= Task statement =
Go line by line through the entries and show those that hold the string "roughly".

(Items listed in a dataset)
■ ■ ■ ■ ■

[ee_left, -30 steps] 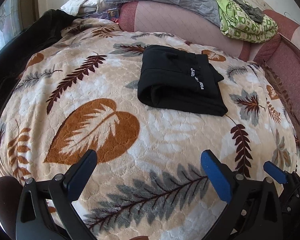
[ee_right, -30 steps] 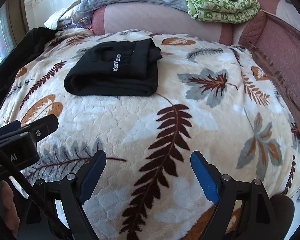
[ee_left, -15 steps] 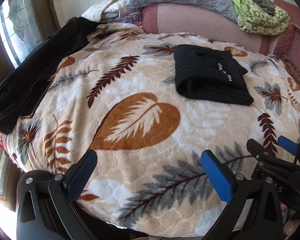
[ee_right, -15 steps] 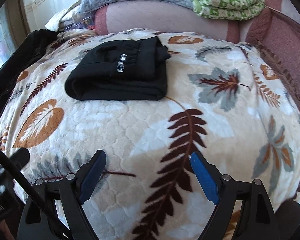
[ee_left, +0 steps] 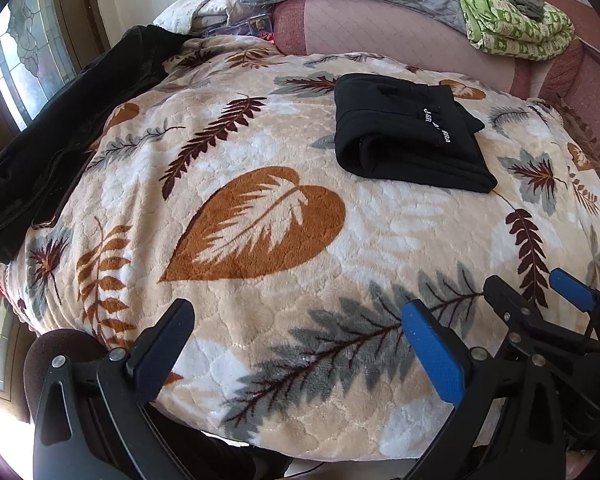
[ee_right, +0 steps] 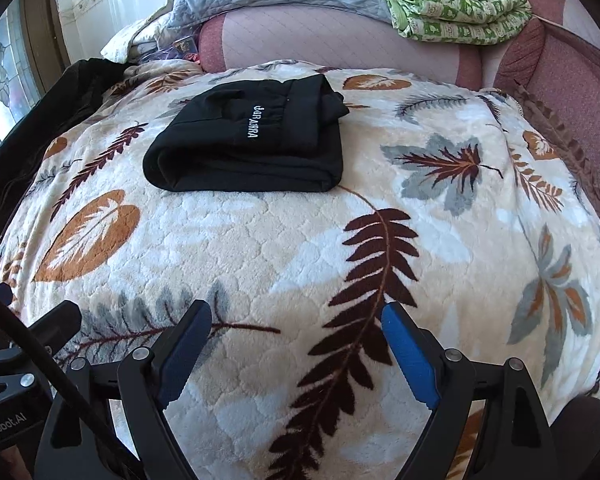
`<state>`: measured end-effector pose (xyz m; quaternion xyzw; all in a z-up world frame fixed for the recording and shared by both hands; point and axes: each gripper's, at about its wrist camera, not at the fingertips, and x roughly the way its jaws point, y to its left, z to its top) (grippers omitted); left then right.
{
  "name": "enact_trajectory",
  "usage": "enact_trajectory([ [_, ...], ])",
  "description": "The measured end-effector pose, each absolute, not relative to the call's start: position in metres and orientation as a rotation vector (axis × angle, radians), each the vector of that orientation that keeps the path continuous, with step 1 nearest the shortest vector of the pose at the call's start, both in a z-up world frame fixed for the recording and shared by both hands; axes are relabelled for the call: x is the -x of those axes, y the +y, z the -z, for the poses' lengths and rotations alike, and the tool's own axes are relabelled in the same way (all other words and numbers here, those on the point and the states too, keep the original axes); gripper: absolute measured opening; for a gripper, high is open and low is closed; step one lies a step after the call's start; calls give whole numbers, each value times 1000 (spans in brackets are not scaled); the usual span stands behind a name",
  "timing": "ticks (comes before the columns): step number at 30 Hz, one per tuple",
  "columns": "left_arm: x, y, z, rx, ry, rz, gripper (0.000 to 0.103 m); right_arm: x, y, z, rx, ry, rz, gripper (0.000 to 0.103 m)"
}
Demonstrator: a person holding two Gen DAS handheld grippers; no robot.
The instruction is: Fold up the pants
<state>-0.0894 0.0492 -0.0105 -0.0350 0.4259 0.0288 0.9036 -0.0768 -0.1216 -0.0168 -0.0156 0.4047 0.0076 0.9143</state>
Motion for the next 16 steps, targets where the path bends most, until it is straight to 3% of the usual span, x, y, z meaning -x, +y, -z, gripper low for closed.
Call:
enact_trajectory([
  [16,86,60,16,117,901,-64,103,76,-115,22,47,846,-19,91],
])
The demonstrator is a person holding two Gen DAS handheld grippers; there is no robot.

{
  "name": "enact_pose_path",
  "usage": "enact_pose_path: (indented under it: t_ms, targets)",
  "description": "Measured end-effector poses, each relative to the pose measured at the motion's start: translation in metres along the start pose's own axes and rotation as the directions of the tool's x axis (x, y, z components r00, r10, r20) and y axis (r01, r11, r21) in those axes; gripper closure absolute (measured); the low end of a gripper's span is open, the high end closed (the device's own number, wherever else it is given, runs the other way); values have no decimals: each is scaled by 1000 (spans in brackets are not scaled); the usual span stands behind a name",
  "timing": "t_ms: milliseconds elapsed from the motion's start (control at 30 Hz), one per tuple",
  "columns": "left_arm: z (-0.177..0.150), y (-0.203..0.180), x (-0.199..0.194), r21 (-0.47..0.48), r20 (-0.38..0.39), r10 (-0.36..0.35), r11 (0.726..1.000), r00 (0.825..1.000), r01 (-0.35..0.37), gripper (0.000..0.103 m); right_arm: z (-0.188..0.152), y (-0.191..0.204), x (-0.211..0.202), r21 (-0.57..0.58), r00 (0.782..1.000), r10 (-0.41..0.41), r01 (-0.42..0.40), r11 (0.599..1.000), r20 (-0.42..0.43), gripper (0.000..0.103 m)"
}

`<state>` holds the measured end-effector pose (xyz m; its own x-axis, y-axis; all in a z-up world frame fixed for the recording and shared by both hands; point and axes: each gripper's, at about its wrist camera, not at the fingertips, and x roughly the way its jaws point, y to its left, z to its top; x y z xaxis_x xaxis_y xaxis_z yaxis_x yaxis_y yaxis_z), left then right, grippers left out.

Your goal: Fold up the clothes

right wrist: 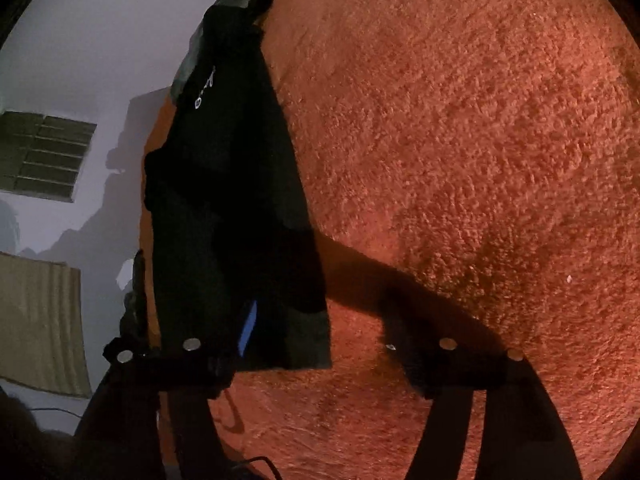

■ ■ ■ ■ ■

= Reply =
`<state>`: measured end-effector pose (xyz m; quaternion xyzw; all in a z-up world frame fixed for the recording and shared by both hands; point and axes: each gripper's, at about its wrist camera, not at the fingertips, and x roughly the way its jaws point, y to its left, z to its top) (grippers omitted); left then right.
`<state>` holds the measured end-effector pose (xyz m; its own x-axis, y-axis; all in a z-up world frame fixed for the recording and shared by both hands; point and axes: each gripper's, at about its wrist camera, not at the fingertips, and x roughly the way its jaws point, y to its left, z to its top; x y z xaxis_x xaxis_y xaxis_z yaxis_x yaxis_y yaxis_z), left then right, grippers left out.

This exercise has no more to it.